Assignment:
Copy exactly the lines of the data below that run from the line holding "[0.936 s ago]" through the line holding "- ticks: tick", both ends included.

Task input:
##############################
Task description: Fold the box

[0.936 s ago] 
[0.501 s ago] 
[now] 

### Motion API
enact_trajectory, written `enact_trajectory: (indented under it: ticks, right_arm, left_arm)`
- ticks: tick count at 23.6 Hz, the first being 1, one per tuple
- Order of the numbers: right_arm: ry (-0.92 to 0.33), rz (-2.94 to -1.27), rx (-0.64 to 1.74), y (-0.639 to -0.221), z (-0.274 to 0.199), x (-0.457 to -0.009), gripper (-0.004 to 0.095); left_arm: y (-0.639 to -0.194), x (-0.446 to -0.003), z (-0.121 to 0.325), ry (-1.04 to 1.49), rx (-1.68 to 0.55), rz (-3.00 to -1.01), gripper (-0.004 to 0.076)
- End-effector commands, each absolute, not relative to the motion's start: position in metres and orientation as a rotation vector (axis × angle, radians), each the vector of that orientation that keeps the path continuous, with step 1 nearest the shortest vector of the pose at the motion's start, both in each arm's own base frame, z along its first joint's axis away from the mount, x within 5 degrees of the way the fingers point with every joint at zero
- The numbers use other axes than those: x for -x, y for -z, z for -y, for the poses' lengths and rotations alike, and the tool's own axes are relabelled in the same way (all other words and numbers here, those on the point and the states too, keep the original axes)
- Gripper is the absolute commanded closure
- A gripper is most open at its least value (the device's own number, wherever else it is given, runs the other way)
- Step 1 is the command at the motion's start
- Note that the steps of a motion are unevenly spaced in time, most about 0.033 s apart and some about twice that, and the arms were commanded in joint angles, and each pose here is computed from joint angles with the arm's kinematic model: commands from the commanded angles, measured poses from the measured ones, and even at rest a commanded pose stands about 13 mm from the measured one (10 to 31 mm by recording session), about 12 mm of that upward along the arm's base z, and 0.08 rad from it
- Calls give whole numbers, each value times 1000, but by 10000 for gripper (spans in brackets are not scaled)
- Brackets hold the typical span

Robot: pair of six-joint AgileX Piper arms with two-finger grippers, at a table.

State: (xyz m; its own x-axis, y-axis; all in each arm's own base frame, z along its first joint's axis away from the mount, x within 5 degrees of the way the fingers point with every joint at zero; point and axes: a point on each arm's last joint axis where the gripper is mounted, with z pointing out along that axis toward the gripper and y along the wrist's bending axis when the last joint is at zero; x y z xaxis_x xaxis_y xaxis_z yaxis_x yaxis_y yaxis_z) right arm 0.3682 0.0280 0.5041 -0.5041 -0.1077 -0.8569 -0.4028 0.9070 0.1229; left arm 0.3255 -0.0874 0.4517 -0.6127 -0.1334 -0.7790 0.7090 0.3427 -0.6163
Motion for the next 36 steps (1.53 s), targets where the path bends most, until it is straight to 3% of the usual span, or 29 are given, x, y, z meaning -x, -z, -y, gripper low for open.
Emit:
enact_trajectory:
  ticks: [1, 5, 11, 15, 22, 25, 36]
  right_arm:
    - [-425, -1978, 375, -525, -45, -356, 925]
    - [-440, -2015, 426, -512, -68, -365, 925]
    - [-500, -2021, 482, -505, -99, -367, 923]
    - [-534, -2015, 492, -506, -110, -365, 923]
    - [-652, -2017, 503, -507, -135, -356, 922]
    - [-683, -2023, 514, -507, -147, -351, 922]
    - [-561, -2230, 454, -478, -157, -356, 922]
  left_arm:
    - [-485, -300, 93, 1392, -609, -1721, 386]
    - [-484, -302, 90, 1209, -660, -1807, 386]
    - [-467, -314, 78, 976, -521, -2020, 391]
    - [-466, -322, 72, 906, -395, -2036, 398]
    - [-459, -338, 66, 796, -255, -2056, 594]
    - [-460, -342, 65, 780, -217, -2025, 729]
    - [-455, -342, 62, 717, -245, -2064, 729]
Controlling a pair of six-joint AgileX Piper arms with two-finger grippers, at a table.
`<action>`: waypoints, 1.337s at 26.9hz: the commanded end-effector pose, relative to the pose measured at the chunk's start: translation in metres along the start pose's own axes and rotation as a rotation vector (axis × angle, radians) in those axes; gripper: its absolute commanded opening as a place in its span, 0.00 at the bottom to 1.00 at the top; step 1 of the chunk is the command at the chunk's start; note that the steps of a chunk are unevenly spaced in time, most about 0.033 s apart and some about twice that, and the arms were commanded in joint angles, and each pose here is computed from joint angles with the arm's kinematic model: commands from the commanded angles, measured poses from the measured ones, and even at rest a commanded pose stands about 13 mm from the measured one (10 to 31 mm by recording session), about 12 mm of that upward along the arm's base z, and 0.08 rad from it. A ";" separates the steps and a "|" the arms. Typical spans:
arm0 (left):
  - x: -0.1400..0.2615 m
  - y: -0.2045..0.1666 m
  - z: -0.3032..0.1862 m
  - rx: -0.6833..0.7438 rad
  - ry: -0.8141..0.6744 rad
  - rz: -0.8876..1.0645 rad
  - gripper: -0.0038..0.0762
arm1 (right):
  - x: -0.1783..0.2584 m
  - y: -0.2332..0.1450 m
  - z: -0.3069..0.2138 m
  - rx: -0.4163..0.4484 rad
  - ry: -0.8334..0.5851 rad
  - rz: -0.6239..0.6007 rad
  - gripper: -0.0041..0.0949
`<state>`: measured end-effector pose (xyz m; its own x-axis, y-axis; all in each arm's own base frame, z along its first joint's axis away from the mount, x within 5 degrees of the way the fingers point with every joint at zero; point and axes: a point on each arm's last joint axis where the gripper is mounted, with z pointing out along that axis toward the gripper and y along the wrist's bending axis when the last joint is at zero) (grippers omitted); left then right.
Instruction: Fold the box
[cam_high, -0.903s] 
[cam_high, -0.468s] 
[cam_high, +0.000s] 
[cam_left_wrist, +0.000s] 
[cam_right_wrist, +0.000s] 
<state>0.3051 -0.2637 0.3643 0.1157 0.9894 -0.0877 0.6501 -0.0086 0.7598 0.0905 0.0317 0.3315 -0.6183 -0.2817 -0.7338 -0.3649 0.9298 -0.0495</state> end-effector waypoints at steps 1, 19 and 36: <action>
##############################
Answer for this exercise:
[0.936 s ago] 
[0.501 s ago] 
[now] 

### Motion API
enact_trajectory, written `enact_trajectory: (indented under it: ticks, right_arm, left_arm)`
- ticks: tick count at 23.6 Hz, the first being 1, one per tuple

Nothing more belongs to this exercise.